* Requirement: Return the lines below exactly, from the first one through the line that has "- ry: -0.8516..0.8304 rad". Leave out everything after it.

* Working data:

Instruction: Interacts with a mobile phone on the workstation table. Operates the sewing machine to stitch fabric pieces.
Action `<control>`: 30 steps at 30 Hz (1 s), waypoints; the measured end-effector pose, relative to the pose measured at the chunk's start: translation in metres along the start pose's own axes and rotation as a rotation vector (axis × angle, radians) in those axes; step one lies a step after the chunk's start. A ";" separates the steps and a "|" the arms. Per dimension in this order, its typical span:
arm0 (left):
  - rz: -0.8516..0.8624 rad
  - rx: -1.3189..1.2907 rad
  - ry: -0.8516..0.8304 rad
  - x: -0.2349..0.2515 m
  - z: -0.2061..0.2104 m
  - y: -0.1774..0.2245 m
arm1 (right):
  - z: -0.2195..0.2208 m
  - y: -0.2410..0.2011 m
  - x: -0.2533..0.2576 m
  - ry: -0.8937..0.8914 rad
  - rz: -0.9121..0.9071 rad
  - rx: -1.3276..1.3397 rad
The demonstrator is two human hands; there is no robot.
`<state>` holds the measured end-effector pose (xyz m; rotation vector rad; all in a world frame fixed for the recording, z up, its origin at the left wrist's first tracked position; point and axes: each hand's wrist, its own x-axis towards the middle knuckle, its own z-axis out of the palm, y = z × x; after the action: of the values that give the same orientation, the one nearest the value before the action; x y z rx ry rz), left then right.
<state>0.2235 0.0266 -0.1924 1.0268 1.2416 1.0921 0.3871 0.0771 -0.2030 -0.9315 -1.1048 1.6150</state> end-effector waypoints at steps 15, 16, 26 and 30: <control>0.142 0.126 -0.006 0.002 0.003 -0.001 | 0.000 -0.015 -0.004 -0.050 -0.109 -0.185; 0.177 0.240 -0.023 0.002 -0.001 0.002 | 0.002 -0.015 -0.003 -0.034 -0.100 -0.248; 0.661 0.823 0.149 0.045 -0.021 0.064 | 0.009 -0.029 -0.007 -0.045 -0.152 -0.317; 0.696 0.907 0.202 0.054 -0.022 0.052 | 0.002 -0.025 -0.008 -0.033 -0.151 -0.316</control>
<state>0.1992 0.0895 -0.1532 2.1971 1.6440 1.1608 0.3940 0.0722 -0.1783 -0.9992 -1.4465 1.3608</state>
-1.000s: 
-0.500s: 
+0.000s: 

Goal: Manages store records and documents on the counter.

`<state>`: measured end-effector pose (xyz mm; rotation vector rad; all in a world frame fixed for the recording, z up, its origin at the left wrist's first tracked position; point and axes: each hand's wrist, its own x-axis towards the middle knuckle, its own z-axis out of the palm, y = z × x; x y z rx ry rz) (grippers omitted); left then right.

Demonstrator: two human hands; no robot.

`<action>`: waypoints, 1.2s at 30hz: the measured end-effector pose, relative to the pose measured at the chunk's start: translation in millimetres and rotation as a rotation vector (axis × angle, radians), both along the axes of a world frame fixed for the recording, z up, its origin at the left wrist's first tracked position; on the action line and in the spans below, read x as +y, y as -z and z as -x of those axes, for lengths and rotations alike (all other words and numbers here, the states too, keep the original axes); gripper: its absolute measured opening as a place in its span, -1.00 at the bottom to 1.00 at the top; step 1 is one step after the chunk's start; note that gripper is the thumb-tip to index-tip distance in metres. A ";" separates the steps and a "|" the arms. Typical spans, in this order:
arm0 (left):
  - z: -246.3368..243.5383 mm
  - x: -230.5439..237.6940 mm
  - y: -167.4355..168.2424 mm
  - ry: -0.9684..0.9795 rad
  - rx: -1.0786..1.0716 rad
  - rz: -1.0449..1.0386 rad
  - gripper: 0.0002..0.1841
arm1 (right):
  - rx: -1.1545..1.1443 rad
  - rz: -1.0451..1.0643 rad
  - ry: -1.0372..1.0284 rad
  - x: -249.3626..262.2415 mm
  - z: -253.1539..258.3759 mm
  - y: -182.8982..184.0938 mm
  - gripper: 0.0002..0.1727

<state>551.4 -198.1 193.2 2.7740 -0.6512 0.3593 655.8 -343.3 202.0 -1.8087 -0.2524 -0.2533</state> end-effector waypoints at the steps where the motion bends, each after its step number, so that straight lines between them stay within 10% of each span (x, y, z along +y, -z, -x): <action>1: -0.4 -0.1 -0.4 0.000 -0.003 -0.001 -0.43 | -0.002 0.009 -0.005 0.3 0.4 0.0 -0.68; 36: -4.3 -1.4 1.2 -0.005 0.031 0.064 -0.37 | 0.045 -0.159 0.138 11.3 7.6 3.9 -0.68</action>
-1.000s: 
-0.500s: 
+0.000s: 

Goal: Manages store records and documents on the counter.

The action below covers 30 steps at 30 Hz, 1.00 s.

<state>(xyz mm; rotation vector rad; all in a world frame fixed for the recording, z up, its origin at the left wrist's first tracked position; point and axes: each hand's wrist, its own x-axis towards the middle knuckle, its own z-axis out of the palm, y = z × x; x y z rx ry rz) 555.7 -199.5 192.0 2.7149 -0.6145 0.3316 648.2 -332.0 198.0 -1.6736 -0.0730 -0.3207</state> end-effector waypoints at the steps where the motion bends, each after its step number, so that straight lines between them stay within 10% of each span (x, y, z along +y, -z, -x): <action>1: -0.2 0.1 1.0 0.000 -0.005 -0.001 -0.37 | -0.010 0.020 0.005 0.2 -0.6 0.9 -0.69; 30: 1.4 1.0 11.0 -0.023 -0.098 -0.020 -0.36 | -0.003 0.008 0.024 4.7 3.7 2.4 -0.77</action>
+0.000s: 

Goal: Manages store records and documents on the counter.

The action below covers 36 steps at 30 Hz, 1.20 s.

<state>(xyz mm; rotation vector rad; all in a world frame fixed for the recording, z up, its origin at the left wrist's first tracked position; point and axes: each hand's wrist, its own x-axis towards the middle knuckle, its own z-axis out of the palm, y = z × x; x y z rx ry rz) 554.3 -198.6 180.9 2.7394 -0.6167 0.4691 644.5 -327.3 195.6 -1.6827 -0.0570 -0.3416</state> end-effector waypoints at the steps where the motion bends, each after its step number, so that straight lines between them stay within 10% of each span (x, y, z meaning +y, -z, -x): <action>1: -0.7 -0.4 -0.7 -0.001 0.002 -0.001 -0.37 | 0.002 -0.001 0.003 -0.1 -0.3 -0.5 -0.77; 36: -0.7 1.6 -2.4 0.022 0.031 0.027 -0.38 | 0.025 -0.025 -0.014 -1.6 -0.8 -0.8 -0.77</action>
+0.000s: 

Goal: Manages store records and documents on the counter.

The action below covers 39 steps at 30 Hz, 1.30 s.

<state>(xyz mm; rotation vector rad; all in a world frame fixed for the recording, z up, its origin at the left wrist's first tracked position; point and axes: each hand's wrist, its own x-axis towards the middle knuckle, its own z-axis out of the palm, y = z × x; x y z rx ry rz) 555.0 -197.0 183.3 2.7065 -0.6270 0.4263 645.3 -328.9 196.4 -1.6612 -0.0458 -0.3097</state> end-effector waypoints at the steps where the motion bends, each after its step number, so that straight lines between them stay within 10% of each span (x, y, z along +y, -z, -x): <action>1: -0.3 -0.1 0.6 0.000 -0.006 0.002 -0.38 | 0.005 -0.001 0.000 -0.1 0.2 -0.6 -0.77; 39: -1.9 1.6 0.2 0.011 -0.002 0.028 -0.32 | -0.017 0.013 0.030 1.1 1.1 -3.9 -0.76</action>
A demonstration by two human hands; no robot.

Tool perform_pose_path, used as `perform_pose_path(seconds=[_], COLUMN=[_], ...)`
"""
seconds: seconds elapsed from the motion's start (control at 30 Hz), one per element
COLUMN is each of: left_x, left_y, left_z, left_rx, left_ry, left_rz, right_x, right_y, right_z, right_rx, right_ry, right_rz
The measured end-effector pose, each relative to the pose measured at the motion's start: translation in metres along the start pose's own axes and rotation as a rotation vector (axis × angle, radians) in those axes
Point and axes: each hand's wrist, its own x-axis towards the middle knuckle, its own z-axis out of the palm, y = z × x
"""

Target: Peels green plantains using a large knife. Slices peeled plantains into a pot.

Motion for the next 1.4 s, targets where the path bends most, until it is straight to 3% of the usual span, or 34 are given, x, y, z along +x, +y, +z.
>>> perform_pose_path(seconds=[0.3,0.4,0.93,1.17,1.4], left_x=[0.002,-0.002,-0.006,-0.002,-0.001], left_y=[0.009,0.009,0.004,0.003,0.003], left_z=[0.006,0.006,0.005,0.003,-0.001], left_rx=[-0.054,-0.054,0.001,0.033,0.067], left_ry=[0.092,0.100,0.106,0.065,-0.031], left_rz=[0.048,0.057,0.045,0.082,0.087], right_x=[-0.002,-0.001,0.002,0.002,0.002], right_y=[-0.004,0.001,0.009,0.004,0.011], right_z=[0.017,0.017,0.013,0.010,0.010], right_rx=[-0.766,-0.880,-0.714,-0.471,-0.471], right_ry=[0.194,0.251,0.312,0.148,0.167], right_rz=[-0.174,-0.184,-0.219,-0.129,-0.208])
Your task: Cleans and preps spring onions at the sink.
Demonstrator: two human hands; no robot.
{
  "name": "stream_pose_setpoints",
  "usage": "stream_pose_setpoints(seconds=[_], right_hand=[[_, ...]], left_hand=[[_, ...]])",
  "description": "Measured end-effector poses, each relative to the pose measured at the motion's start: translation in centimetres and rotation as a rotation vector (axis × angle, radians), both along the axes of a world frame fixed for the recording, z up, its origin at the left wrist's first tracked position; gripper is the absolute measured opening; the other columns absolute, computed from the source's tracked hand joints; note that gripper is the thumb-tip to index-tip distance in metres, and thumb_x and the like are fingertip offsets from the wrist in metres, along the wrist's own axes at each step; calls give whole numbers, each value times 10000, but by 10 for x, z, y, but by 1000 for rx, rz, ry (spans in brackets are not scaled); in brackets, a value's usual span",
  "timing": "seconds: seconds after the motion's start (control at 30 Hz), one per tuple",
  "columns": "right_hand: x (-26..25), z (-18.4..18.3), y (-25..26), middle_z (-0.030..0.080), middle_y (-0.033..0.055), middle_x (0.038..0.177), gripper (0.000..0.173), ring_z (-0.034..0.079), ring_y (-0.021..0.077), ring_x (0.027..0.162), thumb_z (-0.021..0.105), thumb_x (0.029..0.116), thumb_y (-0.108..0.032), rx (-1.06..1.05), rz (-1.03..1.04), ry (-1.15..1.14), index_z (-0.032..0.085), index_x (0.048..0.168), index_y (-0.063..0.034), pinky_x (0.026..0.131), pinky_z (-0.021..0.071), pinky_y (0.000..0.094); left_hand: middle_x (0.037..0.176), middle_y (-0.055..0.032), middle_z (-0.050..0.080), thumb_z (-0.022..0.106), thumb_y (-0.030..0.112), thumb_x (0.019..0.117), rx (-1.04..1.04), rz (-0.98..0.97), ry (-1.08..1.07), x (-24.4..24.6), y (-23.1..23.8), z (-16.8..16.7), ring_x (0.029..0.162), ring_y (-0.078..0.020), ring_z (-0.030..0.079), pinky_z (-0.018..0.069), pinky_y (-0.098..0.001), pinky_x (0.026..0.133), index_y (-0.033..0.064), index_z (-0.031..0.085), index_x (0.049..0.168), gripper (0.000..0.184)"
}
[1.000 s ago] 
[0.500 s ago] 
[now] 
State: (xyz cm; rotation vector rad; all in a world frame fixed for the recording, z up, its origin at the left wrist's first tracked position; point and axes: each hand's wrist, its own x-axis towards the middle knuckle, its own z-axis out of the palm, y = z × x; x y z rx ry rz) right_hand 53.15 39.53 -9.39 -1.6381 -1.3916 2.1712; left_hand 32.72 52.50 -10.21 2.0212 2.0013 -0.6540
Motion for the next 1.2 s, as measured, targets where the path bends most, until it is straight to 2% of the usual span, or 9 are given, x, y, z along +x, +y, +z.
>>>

* Response area:
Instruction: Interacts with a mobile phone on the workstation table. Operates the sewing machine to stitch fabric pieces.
Action `<control>`: 30 steps at 30 Hz (1 s), waypoints; the measured end-effector pose, relative to the pose measured at the chunk's start: translation in metres along the start pose's own axes and rotation as a rotation vector (axis × angle, radians) in those axes; step one lies a step after the chunk's start. A ";" separates the steps and a "|" the arms. Per dimension in this order, its typical span:
arm0 (left):
  - rz: -0.8516..0.8624 rad
  - rx: -1.3189..1.2907 rad
  - ry: -0.8516..0.8304 rad

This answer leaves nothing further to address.